__DATASET SECTION__:
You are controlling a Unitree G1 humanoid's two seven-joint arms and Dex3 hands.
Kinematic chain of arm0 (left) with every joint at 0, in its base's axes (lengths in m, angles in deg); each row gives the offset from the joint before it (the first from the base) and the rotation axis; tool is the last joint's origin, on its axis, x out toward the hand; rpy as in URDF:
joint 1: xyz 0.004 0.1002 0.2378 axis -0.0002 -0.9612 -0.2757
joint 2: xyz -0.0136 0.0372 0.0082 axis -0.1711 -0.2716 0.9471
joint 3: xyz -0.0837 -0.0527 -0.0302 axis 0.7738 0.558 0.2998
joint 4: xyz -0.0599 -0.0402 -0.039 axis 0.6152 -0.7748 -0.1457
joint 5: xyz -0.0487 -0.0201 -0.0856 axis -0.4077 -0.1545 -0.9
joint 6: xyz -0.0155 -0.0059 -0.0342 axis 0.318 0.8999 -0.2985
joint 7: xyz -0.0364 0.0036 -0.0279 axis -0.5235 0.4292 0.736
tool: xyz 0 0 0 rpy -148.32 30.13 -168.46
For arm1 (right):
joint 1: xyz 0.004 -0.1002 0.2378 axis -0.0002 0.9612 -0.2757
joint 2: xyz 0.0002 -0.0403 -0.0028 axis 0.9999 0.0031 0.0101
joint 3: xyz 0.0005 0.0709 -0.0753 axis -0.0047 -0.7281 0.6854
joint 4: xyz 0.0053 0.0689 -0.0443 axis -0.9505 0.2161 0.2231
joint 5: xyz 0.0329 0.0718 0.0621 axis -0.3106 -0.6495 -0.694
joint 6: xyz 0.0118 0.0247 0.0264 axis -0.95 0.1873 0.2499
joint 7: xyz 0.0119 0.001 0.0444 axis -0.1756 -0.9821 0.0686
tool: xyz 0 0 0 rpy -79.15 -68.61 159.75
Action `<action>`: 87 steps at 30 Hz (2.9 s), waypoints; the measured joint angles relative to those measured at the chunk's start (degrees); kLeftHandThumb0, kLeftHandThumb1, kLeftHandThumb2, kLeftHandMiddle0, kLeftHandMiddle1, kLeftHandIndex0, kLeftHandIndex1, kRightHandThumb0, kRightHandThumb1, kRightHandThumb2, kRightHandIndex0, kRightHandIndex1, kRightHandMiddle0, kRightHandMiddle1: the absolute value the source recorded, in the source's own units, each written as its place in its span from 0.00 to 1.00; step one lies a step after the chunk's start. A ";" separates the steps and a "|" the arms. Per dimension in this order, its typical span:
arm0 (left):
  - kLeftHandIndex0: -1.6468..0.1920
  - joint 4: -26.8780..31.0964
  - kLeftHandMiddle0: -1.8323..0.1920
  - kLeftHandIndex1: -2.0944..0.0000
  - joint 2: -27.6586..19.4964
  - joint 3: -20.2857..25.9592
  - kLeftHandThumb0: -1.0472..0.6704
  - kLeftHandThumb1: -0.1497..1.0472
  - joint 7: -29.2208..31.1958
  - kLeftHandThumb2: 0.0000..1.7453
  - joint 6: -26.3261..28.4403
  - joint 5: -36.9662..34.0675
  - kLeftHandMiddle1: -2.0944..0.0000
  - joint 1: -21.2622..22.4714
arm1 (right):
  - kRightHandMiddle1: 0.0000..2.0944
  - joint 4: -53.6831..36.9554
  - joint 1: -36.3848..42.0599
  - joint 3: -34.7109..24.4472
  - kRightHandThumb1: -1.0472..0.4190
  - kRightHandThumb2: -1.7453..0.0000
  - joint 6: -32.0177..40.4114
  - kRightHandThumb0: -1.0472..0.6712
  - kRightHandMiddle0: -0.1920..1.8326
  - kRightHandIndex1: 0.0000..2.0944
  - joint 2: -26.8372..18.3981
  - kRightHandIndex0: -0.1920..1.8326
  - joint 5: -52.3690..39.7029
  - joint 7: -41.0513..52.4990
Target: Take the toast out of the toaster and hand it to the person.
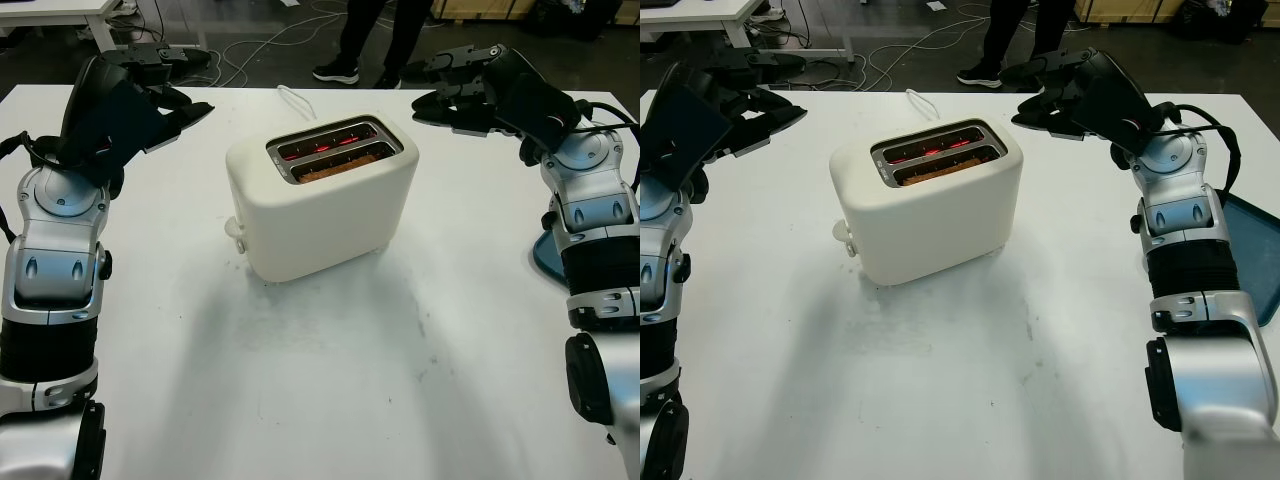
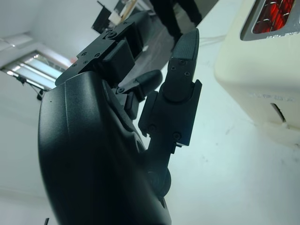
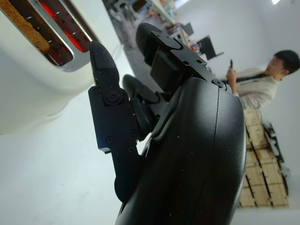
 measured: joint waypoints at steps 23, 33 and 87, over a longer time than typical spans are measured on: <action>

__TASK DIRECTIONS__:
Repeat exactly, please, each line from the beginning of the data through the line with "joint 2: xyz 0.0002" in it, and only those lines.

__RESULT BELOW__:
You are controlling a Unitree G1 humanoid's two seven-joint arms and Dex3 hands.
Kinematic chain of arm0 (left) with every joint at 0, in its base's axes (lengths in m, angles in deg); each row gives the offset from the joint before it (the first from the base) and the rotation axis; tool is the last joint's origin, on its axis, x out toward the hand; rpy as in URDF:
joint 1: xyz 0.004 0.1002 0.2378 axis -0.0002 -0.9612 -0.2757
joint 2: xyz -0.0136 0.0372 0.0082 axis -0.1711 -0.2716 0.9471
joint 3: xyz -0.0837 -0.0527 -0.0302 axis 0.7738 0.558 0.2998
joint 4: xyz -0.0599 -0.0402 -0.039 axis 0.6152 -0.7748 -0.1457
joint 5: xyz -0.0487 -0.0201 -0.0856 axis -0.4077 -0.1545 -0.9
joint 6: xyz -0.0155 -0.0059 -0.0342 axis 0.318 0.8999 -0.2985
joint 7: xyz -0.0364 0.0036 -0.0279 axis -0.5235 0.4292 0.736
tool: xyz 0 0 0 rpy -148.32 30.13 -168.46
For arm1 (right):
joint 1: xyz 0.004 -0.1002 0.2378 axis -0.0002 0.9612 -0.2757
joint 2: xyz 0.0002 -0.0403 -0.0028 axis 0.9999 0.0031 0.0101

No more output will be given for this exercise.